**Task goal:**
What lines of the data hold the string "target"? Copy them all.

**Dataset records:**
+ + + + +

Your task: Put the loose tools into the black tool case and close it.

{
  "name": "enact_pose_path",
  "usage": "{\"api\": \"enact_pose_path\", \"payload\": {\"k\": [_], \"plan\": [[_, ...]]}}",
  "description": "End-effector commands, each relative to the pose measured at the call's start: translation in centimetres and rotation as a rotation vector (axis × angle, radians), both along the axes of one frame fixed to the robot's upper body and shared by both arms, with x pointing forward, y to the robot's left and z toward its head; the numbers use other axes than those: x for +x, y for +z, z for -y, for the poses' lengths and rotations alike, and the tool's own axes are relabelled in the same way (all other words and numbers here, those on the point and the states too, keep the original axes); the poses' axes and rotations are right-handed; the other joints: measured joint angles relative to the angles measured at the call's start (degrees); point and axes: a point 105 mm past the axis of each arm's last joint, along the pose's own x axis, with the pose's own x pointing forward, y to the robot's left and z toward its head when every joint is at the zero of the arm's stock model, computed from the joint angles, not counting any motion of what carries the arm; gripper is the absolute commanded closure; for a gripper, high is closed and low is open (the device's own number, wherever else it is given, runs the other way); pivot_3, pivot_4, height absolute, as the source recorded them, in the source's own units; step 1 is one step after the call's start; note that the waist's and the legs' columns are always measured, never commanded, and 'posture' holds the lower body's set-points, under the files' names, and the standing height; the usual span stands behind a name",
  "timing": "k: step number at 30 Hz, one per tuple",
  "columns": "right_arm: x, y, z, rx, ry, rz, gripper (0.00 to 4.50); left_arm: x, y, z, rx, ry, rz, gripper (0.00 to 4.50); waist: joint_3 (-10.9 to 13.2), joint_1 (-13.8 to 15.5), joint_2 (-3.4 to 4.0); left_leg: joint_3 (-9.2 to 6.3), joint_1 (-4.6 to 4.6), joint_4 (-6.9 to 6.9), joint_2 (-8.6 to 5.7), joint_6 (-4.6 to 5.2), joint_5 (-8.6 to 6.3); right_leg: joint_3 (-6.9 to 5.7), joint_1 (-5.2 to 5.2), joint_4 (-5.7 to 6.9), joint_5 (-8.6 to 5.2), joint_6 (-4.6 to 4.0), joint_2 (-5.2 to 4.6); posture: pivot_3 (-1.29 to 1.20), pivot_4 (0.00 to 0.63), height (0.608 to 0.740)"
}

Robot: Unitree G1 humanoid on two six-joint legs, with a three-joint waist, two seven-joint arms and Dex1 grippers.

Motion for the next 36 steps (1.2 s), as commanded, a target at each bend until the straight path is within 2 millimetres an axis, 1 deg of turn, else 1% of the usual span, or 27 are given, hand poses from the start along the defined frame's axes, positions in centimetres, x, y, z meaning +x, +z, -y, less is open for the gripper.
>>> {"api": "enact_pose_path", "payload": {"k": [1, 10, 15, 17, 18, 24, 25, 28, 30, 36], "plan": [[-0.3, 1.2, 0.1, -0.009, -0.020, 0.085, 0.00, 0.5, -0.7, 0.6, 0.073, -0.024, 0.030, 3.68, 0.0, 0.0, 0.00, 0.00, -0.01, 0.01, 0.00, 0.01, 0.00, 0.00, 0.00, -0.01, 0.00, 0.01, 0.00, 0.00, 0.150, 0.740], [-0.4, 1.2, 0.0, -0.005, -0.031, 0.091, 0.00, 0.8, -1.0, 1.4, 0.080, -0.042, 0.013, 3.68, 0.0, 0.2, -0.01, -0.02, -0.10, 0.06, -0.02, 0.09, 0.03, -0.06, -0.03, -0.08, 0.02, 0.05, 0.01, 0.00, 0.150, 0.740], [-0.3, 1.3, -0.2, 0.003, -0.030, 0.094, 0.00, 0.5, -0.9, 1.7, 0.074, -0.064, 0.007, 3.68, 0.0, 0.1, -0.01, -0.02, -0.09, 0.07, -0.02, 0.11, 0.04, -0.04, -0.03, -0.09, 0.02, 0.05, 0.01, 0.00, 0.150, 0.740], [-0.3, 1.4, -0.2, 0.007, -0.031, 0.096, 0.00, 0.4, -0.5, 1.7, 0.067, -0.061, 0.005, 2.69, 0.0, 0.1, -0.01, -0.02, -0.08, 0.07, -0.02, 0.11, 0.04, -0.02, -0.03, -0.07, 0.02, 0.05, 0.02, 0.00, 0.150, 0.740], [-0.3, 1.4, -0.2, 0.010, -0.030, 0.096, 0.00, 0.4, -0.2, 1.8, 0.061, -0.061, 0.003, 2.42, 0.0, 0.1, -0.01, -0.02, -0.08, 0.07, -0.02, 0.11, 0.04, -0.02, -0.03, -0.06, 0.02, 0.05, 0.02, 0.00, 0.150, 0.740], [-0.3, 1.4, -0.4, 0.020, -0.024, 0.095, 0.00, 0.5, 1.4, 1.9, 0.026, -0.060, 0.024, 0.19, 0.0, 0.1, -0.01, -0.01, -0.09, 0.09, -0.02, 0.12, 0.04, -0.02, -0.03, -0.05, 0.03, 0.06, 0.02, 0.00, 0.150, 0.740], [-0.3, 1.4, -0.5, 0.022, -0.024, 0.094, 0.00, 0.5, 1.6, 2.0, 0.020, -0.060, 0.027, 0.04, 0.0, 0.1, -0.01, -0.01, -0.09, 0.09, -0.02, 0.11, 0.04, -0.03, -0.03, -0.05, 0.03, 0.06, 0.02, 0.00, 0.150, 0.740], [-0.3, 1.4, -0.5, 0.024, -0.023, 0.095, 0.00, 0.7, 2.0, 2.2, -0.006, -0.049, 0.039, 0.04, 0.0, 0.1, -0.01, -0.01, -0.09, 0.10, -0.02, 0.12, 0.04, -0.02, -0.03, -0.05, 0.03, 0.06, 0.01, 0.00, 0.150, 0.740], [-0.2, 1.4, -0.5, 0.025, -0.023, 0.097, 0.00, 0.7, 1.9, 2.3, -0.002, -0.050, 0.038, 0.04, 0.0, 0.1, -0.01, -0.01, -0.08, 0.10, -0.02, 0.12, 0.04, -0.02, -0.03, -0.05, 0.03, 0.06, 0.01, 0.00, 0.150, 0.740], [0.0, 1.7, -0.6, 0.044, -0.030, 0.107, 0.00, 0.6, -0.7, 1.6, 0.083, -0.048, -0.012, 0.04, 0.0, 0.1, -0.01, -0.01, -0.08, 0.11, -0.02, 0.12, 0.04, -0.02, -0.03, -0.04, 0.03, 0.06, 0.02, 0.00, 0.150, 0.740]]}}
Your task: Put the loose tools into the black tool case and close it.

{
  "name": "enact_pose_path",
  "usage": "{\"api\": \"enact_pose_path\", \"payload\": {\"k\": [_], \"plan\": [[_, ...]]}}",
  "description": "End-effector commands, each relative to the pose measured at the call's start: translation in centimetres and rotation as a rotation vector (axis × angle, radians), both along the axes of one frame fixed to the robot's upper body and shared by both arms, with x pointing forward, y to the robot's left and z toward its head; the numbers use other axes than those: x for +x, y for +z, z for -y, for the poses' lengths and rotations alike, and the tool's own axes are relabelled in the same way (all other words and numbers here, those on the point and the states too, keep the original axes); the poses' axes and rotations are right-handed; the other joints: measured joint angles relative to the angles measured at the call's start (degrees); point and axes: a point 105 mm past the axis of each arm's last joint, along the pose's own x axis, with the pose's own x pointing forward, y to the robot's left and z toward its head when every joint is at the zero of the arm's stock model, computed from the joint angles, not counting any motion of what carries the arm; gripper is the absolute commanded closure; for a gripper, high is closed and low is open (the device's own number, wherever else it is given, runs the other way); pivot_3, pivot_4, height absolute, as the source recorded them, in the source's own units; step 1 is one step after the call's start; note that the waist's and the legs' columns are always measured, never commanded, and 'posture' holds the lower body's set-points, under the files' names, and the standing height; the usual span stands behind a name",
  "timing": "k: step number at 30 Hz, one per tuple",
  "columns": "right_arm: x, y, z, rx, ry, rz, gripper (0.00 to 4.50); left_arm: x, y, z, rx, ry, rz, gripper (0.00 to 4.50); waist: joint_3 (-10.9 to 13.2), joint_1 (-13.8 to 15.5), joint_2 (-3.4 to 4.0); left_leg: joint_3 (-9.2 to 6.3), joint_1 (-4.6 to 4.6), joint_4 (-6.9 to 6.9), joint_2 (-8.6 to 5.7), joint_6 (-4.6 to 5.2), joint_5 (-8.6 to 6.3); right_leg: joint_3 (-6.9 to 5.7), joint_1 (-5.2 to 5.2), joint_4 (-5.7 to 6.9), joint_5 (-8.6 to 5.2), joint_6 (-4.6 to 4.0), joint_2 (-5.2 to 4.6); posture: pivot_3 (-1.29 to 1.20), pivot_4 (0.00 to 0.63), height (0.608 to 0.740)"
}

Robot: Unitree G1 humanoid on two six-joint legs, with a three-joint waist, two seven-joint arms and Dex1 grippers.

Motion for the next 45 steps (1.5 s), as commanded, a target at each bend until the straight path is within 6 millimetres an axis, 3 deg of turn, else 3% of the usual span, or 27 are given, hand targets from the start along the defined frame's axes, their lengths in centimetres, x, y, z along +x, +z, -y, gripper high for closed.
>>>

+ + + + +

**Exercise solution:**
Motion for the next 36 steps (1.2 s), as commanded, a target at each bend until the straight path is within 2 millimetres an axis, 1 deg of turn, else 1% of the usual span, or 27 are given, hand poses from the start along the defined frame's axes, positions in centimetres, x, y, z meaning +x, +z, -y, less is open for the gripper.
Motion for the next 45 steps (1.5 s), as commanded, a target at each bend until the straight path is within 6 millimetres an axis, 3 deg of turn, else 3% of the usual span, or 27 are given, hand targets from the start along the defined frame's axes, their lengths in centimetres, x, y, z along +x, +z, -y, gripper high for closed.

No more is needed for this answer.